* **ASSIGNMENT**
Counting only lines that contain "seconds", how many are there in the records below? Give the figure alone.

* **MATERIAL FOR THIS TASK**
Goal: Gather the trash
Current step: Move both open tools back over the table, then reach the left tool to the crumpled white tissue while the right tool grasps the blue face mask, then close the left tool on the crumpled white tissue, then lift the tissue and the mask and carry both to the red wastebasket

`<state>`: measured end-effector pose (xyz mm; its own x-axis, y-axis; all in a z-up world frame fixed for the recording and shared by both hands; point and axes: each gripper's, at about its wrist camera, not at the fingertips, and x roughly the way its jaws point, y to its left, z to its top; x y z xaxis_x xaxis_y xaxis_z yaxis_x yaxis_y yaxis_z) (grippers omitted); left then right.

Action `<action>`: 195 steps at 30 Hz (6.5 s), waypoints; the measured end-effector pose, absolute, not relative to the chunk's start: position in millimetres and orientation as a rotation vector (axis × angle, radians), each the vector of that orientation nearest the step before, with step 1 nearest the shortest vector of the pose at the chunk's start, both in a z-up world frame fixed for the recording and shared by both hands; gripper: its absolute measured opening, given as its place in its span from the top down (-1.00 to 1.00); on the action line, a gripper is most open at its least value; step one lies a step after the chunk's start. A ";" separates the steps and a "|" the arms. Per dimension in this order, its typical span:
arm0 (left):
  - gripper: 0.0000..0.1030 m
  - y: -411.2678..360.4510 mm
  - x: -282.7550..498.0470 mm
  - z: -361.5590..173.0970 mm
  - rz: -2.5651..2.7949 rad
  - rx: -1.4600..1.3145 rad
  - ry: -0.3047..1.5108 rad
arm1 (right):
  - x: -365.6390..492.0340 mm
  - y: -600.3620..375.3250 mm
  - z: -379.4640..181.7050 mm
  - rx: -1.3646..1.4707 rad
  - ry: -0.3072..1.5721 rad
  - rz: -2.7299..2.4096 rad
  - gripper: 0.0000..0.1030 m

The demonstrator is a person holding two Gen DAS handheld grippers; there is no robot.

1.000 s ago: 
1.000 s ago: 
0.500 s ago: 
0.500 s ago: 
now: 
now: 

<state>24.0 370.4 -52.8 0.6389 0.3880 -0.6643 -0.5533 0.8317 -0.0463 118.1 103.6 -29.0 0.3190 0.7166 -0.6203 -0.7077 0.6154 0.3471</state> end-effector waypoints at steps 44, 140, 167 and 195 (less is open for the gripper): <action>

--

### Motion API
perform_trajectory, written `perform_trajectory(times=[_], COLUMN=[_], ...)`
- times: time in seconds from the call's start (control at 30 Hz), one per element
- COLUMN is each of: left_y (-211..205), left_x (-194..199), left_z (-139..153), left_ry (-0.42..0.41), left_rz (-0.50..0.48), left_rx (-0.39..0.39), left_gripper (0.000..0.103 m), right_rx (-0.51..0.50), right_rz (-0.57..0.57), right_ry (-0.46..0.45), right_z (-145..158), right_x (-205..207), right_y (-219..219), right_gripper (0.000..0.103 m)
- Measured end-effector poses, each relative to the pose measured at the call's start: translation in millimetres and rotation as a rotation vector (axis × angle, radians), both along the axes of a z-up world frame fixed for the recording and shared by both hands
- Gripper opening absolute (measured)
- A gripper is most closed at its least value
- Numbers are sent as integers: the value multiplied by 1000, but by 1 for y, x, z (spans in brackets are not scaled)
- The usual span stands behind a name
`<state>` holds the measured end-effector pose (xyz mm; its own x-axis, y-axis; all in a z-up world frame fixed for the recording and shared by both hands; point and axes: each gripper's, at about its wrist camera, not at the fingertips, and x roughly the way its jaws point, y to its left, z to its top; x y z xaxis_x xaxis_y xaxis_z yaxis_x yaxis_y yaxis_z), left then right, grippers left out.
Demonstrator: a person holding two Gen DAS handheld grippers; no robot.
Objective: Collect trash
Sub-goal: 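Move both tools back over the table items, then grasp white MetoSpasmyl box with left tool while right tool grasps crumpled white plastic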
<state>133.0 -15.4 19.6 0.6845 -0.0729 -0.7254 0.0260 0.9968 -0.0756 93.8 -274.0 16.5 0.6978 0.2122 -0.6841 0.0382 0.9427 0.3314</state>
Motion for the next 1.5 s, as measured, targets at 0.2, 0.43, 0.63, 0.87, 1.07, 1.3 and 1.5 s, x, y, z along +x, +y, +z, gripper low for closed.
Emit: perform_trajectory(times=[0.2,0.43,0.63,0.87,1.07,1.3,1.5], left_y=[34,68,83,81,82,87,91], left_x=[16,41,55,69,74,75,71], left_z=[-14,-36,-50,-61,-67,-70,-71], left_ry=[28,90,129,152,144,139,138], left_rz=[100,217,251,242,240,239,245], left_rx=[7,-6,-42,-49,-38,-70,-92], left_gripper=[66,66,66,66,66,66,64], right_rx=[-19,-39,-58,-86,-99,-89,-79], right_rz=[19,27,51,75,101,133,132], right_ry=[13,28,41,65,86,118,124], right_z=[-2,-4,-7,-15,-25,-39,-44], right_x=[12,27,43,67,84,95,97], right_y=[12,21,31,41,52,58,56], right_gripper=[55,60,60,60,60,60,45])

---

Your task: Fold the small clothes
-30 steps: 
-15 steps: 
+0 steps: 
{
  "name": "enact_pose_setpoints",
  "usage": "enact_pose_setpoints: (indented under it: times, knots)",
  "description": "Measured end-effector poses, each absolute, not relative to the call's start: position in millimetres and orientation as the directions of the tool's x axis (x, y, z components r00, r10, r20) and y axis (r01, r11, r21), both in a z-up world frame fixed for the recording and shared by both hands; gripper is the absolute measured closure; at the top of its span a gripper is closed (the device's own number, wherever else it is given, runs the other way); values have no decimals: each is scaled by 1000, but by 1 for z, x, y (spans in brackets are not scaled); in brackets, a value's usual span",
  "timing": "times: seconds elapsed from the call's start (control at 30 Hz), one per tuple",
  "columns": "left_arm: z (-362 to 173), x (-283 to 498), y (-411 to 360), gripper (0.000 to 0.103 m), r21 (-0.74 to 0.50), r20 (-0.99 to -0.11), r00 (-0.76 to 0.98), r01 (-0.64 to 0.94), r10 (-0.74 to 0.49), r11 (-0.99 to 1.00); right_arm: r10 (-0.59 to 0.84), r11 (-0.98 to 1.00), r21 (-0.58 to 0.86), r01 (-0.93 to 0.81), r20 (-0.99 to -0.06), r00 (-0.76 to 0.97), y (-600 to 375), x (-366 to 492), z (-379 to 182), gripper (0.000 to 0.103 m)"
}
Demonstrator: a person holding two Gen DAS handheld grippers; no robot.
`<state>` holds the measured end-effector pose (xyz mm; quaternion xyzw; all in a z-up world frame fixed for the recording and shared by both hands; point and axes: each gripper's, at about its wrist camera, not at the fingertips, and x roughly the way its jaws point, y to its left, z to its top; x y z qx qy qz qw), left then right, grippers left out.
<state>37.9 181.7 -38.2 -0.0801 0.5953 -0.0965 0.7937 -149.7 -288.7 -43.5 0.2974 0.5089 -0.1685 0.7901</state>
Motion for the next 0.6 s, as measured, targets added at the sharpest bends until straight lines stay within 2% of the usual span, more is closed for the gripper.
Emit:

* **RESULT**
2